Many physicians say they would like to continue using telehealth post COVID-19. According to The Telehealth Impact Study by the COVID-19 Healthcare Coalition, 73 percent of physicians surveyed want to continue to use telehealth post COVID-19 for chronic disease management. More than 50 percent want to use it for medical management, care coordination and preventive care. More than 40 percent want to use it for hospital or Emergency Room follow-up care, specialty care and mental/behavioral health care.

Telehealth during COVID-19

Summit Health, a primary care and multi-specialty practice in New Jersey, has more than 1,600 providers who see on average 60,000 visits per week. Summit Health deployed telehealth technologies for two-thirds of patient visits during the height of COVID-19 in March and April of 2020, allowing the practice to continue to provide continuity of care across all its specialties. Telehealth usage stayed at eight to 10 percent of daily visits after May 2020.

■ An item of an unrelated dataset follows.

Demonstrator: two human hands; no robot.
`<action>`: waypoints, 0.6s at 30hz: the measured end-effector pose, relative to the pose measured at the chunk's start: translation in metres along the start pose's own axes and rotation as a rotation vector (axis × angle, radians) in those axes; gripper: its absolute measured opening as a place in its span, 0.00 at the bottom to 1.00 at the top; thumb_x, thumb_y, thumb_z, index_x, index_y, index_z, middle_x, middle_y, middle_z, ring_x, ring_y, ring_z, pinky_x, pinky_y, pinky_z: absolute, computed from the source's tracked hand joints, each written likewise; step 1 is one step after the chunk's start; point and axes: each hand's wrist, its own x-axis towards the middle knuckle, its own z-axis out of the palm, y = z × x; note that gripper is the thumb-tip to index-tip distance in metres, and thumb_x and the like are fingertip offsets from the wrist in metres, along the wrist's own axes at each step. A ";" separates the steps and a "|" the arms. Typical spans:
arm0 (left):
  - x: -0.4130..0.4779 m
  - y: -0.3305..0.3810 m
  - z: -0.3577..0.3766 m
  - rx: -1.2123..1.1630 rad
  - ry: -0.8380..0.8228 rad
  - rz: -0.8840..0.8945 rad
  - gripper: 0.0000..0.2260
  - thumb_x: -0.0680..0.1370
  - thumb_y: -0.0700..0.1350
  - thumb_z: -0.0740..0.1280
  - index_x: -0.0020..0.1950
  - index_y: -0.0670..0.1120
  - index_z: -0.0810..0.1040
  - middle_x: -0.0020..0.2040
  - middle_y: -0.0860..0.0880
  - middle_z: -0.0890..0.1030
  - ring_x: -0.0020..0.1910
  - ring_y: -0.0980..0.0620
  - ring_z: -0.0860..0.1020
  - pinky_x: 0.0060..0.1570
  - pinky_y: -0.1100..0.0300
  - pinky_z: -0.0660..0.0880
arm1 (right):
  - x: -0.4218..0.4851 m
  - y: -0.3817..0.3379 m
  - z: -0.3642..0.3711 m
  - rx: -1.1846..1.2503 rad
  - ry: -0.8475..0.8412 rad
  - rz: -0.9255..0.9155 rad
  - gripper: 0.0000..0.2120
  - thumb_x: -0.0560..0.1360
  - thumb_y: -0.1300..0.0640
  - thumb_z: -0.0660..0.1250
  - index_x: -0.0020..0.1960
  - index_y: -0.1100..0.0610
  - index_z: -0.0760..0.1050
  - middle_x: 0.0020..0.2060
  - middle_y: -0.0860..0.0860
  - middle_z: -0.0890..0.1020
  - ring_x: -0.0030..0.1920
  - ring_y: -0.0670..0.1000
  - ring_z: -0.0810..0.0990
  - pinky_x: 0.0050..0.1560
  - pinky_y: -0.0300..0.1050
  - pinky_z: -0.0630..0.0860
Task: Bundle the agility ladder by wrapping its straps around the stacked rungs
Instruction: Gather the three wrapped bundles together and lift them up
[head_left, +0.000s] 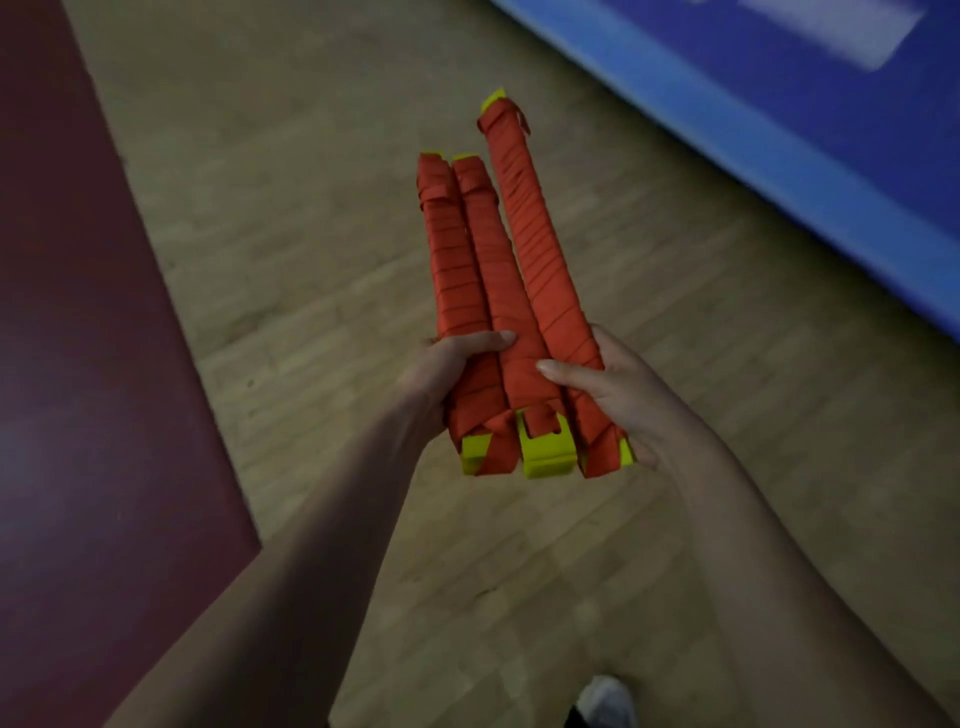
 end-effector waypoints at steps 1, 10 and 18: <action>-0.015 0.029 0.025 0.016 -0.031 0.027 0.18 0.68 0.38 0.75 0.58 0.41 0.81 0.49 0.42 0.85 0.45 0.45 0.85 0.41 0.49 0.82 | -0.011 -0.039 -0.013 0.000 0.022 -0.025 0.19 0.73 0.67 0.69 0.63 0.58 0.74 0.49 0.51 0.85 0.47 0.46 0.84 0.44 0.38 0.80; -0.158 0.231 0.275 0.114 -0.358 0.246 0.15 0.70 0.37 0.74 0.56 0.40 0.81 0.45 0.41 0.85 0.36 0.47 0.85 0.31 0.54 0.80 | -0.131 -0.327 -0.150 0.007 0.225 -0.304 0.20 0.73 0.65 0.70 0.64 0.59 0.74 0.55 0.56 0.83 0.52 0.53 0.83 0.52 0.46 0.81; -0.273 0.324 0.468 0.194 -0.594 0.444 0.19 0.67 0.37 0.76 0.58 0.38 0.81 0.49 0.39 0.84 0.43 0.43 0.85 0.34 0.51 0.81 | -0.254 -0.489 -0.260 -0.028 0.414 -0.530 0.13 0.74 0.67 0.67 0.58 0.62 0.77 0.49 0.56 0.85 0.42 0.51 0.85 0.47 0.45 0.82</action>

“Particularly in our elderly population, Medicare Advantage and Medicare traditional, we were doing annual wellness visits via telehealth the whole time. Because it doesn't require a physical exam, you can do screenings, sleep quality assessments, depression screenings, medication review, and creation of a preventive five-year plan,” Jamie Reedy, MD, MPH, Chief of Population Health, Summit Health, said.

The many facets of digital health

Telehealth is just one important facet of digital health, Dr. Peskin explained.

“Digital health is an even bigger topic. It's using chatbots and SMS or mobile web messaging and those kinds of efforts that are in a broader domain. And wearables, uploading information from a patient device to their physician's electronic health records (EHR), like blood pressure readings, hemoglobin, A1C and monitoring of heart rhythm,” Dr. Peskin said.

Summit Health is looking to expand its remote patient monitoring capabilities, which will play a large role with keeping patients safe in their home, said Dr. Reedy.

“For those with a chronic illness, whether its asthma, chronic obstructive pulmonary disease, heart disease or diabetes, remote patient monitoring is really important. And now we're working on new protocols for determining how often the patient needs to be seen in the office versus at home. We're working through our plans at this point for what we see as evidence-based, high-quality ways of managing patients going forward with telehealth,” Dr. Reedy said.

Remote patient monitoring has applications in other specialties. Horizon is working on a pilot program with Axia, one of the largest women's health organizations in New Jersey, that will monitor pregnant women remotely.

Challenges in the digital health age

As the use of digital health technologies increases, providers face several challenges, including how to integrate digital health information with EHR and choosing the best systems for their practices.

“We are doing deep due diligence on the vendors that exist in the market, how they might interact and integrate with our EHR, and how that would fit into our bigger technology strategy. That's something that we and quite frankly, every other large health care organization is working on across the country right now, because they know that telehealth with remote patient monitoring is certainly here to stay,” Dr. Reedy said.

Based on numerous studies and feedback, the majority of doctors and other providers are motivated to increase the use of digital health in their practices and expect it to play an important role in future health care delivery. Horizon commends participating providers who are striving to provide digital tools for their patients.